497 reviews7 followers
March 1, 2010
"Catastrophe in the Making" started out with a well-crafted introduction on the formation and power of hurricanes. Later synopses of previous storms that hit New Orleans and their effects were equally compelling. Their overview of the immediate region and some of the early inherent environmental challenges it faced are concise and easily read as few assumptions about the reader's local knowledge are made. The political and economic background as they directly tie into the landscape of New Orleans are also addressed, for example highlighting that the construction of early canals was completed just as much for economic reasons as to improve drainage. The use of photos throughout the book complimented the accessible writing style making for easily understood assertions from the authors.
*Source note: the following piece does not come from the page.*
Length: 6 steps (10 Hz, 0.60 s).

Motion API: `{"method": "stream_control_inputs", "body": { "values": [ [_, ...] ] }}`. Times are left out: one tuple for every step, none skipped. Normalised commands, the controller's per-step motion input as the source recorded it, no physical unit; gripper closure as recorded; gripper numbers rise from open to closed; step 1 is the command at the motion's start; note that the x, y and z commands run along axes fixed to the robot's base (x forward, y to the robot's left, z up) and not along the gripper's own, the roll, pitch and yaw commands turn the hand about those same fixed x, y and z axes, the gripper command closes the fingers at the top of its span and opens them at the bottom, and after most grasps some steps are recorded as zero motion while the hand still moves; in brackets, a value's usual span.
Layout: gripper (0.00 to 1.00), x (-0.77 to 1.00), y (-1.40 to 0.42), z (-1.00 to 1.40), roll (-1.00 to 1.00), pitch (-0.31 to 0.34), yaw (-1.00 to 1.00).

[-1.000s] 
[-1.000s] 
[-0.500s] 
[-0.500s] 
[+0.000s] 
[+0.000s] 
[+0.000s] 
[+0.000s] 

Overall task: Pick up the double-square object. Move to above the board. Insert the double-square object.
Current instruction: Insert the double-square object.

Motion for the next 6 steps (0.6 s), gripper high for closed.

However, when the book launches into the meat of its thesis it lapses into a vituperative and myopic outline of the catastrophe that befell New Orleans. The blame follows a narrow sequence of loosely defined elitists (dubbed with the conspiracy theory sounding name of "The Growth Machine"), propelling the Army Corps of Engineers into building the Mississippi River Gulf Outlet (MRGO) that eventually brought about the Katrina catastrophe. The problem with this account is that it does not recognize the culpability of the inhabitants themselves for such things as moving into increasingly exposed and low lying areas, blocking off spaces beneath raised homes to create living quarters on ground level in flood-prone New Orleans, and their own support for such heavily criticized projects as MRGO. The thesis of this book ignores the fact that the crucial wetlands surrounding the city were being destroyed long before the completion of the MRGO. It also fails to acknowledge that levees were routinely breached, and the city subjected to lengthy periods of inundation long before Katrina, at great revolving costs to governments and insurance companies, as people kept moving back into these areas. For any historical study, there are rarely linear explanations of a sequential set of factors leading to a crisp, well-defined outcome.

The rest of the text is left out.